The two figurines were found at the ruins of Yongcheng, an
ancient Qin State capital, in northwest Shaanxi Province, according
to local media reports.
Qin State unified China in 221 BC. Qinshihuang, the first
emperor of a unified China, built the first Great Wall and ordered
up a giant mausoleum for himself outside today's Xi'an, capital of
Shaanxi Province, guarded by an estimated 8,000 life-size pottery
warriors and horses.
The newly found small terracotta figurines might have been used
to decorate houses, said an archaeologist.
The figurines were unearthed at the relics site of an ancient
ceramics workshop. More than 2,000 pieces of roof tile were also
This is the first time such a large number of Qin State roof
tiles have been discovered, said Tian Yaqi, a researcher with the
Institute of Archaeology of Shaanxi Province.
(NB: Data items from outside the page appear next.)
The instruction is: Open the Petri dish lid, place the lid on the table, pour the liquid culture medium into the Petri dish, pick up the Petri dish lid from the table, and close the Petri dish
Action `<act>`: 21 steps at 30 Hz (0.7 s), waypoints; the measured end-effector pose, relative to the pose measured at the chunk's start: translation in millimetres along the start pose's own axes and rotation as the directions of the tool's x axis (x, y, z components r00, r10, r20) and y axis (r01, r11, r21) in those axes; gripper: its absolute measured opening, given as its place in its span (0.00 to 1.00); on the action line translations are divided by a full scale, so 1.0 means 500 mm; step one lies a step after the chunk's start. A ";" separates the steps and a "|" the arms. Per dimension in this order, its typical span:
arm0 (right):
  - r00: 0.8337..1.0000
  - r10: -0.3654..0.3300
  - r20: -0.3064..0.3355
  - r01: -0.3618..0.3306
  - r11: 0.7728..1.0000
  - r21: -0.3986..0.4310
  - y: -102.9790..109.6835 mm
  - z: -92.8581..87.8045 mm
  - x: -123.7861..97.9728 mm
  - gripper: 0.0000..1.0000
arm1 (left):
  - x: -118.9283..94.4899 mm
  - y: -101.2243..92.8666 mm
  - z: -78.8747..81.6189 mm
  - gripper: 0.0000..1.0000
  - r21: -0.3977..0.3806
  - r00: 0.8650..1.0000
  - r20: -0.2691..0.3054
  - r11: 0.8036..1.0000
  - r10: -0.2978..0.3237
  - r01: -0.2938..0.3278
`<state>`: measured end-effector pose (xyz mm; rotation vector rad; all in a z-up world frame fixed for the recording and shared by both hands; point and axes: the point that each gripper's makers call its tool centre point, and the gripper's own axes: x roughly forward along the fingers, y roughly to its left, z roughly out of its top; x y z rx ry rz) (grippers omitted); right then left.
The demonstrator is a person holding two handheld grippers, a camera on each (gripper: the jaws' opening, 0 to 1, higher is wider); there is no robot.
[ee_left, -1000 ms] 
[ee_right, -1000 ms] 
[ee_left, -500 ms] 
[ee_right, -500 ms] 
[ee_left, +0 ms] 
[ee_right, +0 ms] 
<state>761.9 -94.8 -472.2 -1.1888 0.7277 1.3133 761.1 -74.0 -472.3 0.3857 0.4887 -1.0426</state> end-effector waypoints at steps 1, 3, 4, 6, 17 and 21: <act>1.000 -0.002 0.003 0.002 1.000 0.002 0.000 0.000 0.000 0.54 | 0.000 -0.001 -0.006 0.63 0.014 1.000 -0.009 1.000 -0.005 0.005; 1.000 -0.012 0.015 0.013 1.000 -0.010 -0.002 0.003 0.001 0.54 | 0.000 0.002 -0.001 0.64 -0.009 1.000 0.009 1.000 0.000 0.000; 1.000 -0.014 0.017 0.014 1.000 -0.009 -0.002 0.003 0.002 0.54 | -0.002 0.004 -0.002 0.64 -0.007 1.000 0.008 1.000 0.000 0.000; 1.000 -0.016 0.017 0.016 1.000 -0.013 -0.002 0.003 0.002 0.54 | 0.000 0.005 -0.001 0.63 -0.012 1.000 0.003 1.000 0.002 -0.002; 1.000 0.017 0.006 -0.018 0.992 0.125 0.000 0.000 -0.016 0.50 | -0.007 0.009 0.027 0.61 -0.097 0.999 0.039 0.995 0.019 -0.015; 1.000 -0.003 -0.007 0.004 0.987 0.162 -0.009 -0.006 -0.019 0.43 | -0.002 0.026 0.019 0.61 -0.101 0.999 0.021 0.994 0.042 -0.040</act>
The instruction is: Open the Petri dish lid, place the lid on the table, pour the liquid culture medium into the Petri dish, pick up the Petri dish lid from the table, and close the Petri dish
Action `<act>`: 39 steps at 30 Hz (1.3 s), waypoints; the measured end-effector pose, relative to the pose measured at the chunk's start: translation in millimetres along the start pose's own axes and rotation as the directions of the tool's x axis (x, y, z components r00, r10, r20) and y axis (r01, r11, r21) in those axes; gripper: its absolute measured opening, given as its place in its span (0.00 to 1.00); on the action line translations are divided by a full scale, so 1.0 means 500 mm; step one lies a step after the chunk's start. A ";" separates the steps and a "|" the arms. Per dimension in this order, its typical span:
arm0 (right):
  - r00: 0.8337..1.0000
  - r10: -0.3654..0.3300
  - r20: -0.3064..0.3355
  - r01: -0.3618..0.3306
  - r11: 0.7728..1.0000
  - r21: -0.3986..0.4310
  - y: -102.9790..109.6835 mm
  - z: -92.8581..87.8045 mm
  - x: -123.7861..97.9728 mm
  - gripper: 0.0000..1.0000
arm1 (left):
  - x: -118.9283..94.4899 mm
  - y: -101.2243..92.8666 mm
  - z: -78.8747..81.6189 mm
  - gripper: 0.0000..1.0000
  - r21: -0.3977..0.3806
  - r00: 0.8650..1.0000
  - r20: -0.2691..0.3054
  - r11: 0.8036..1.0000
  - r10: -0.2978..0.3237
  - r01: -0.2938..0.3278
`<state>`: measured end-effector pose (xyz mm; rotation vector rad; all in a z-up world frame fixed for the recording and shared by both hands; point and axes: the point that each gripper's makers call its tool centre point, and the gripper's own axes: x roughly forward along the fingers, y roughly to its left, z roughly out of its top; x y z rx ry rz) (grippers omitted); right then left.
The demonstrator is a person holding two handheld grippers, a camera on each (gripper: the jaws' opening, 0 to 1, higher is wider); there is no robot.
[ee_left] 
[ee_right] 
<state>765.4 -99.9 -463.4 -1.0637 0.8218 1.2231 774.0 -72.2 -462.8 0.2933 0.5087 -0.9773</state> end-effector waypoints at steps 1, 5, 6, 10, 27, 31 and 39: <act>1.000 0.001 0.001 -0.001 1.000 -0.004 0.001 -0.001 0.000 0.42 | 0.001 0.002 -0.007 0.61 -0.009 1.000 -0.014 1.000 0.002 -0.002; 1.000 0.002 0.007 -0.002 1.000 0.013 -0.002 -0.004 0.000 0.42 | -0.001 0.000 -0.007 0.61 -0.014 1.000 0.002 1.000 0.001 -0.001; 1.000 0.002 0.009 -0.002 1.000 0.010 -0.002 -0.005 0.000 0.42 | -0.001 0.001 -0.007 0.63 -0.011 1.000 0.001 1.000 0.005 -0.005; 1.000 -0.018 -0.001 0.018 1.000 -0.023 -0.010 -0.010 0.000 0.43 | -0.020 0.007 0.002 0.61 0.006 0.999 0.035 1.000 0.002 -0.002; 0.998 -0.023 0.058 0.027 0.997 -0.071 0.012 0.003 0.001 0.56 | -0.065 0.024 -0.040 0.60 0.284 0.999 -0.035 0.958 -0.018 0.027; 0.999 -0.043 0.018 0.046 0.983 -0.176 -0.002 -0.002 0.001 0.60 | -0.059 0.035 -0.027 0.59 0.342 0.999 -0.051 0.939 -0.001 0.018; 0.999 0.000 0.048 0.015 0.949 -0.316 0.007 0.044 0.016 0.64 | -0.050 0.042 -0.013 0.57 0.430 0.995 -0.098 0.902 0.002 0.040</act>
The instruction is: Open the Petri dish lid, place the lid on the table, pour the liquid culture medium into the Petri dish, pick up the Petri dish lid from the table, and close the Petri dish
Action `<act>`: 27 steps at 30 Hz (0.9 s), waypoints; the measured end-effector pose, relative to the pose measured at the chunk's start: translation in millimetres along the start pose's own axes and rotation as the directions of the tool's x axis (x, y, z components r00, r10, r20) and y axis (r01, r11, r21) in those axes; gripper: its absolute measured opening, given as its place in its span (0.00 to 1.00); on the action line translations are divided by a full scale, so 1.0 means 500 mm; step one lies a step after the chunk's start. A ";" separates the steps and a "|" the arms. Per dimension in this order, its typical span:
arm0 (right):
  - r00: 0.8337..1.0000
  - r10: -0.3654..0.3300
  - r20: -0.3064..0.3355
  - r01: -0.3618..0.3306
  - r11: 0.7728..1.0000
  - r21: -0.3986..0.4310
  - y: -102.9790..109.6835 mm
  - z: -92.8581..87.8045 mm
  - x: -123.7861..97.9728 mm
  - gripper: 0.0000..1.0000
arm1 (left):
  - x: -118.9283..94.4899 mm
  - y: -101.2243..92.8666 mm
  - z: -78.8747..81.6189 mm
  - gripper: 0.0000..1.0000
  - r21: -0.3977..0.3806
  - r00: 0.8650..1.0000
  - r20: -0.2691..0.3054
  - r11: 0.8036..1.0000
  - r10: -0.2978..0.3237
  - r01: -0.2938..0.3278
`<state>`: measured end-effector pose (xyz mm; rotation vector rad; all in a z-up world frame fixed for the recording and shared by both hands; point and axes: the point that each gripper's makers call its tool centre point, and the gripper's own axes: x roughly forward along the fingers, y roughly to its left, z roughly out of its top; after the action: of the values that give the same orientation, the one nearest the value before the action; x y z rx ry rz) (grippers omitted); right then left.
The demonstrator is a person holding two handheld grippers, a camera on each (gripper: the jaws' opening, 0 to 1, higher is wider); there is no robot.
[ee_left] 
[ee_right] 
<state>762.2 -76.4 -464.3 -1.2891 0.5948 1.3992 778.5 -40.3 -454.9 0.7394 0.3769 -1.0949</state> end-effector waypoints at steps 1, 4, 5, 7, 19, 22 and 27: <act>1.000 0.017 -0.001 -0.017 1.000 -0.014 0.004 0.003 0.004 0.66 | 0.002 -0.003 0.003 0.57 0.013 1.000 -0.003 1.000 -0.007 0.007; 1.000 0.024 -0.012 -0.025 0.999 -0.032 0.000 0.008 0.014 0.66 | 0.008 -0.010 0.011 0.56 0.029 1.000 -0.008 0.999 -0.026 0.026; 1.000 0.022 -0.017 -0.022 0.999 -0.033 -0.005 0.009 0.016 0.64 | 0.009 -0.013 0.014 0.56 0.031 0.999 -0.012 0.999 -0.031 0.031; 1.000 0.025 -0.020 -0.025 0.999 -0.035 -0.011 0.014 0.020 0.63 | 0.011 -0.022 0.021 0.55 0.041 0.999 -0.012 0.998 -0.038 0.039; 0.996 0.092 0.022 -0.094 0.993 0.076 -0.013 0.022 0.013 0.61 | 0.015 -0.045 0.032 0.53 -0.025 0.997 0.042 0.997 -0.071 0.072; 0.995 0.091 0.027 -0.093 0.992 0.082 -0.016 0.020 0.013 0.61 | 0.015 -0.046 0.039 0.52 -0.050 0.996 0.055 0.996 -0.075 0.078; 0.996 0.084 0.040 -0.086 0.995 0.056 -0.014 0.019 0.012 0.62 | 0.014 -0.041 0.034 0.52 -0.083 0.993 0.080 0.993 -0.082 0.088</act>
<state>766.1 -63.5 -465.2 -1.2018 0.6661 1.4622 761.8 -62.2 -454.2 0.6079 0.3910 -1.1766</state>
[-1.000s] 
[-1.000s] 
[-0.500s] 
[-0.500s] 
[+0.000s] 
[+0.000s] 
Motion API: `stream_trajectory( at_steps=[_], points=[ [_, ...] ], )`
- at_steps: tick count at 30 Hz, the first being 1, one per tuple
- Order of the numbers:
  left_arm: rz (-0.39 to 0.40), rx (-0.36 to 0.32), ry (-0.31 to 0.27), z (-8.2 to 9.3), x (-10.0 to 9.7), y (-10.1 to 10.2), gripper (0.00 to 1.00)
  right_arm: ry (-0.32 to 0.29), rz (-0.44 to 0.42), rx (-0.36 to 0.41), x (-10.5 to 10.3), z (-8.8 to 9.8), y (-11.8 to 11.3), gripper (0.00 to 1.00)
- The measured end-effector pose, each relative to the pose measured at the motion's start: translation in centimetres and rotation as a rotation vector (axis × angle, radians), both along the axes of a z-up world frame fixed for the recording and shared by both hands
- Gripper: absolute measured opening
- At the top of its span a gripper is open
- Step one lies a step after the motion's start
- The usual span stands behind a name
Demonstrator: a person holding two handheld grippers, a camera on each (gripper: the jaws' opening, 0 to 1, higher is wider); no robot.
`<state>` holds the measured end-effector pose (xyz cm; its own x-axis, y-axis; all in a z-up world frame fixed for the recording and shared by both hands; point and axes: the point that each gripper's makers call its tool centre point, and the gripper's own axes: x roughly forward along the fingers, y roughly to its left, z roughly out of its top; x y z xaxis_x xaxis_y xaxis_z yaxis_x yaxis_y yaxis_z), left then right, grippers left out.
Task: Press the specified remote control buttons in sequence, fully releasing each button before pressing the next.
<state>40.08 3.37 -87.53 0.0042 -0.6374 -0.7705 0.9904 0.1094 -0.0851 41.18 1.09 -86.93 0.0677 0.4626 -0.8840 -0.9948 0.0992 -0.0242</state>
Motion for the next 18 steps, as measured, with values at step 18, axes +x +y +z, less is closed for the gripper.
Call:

Roof tiles were used on ancient buildings in China, usually
engraved with characters and patterns. Fifteen different types of
animal pattern - including tigers, phoenixes, toads and deer --
have been found on the tiles.
The relics site, which was accidentally discovered by local
farmers, has drawn considerable interest from cultural heritage
(Xinhua News Agency August 15, 2006)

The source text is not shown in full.